Work request: Please write out the listing below again in its exact form.

Information shown START

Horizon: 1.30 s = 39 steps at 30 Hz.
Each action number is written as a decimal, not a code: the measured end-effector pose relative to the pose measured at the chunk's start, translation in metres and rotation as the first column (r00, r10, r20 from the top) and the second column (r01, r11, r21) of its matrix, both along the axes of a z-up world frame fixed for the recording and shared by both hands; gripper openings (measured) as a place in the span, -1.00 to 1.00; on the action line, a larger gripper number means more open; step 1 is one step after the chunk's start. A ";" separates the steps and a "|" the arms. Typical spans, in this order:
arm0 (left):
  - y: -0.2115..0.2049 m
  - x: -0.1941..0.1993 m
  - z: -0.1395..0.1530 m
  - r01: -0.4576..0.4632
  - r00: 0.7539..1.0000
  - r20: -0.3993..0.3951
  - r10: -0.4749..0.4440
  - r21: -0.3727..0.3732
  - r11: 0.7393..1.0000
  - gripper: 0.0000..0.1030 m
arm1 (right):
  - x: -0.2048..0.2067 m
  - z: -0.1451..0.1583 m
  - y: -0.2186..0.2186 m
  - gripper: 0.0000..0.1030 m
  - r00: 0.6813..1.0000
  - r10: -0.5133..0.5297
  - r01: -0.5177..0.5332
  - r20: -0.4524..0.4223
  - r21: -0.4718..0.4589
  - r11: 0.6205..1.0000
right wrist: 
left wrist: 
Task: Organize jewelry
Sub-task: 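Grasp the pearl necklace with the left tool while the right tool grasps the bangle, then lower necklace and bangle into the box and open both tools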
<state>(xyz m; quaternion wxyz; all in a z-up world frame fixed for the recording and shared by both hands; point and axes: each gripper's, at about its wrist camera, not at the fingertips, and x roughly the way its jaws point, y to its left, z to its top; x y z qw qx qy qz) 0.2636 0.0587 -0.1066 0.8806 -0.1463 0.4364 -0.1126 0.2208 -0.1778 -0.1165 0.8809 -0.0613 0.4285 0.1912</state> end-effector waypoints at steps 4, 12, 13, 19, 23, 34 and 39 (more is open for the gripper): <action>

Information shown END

Task result:
Horizon: 1.30 s = 39 steps at 30 Hz.
Each action number is written as a decimal, not a code: the measured end-effector pose relative to the pose measured at the chunk's start, translation in metres and rotation as the first column (r00, r10, r20 from the top) and the second column (r01, r11, r21) of its matrix, both along the axes of a z-up world frame fixed for the recording and shared by both hands; gripper openings (measured) as a place in the span, -1.00 to 1.00; on the action line, a larger gripper number means more open; step 1 is one step after the chunk's start. A ";" separates the steps and a "|" the arms. Typical spans, in this order:
arm0 (left):
  - y: -0.2115..0.2049 m
  - x: -0.1941..0.1993 m
  - z: -0.1395..0.1530 m
  - r01: -0.4576..0.4632
  - r00: 0.7539..1.0000
  - r20: -0.3993..0.3951
  - r10: -0.4749..0.4440
  - r21: -0.3727..0.3732
  - r11: 0.7393..1.0000
  - gripper: 0.0000..0.1030 m
arm1 (right):
  - x: -0.2048..0.2067 m
  - z: -0.1451..0.1583 m
  - y: -0.2186..0.2186 m
  - gripper: 0.0000..0.1030 m
  - r00: 0.6813..1.0000
  - r10: -0.5133..0.5297
  - r01: -0.5177..0.5332
  - r20: -0.4524..0.4223
  - r21: -0.4718..0.4589
  - r11: 0.6205..1.0000
right wrist: 
left wrist: 
Task: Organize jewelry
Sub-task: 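Grasp the pearl necklace with the left tool while the right tool grasps the bangle, then lower necklace and bangle into the box and open both tools
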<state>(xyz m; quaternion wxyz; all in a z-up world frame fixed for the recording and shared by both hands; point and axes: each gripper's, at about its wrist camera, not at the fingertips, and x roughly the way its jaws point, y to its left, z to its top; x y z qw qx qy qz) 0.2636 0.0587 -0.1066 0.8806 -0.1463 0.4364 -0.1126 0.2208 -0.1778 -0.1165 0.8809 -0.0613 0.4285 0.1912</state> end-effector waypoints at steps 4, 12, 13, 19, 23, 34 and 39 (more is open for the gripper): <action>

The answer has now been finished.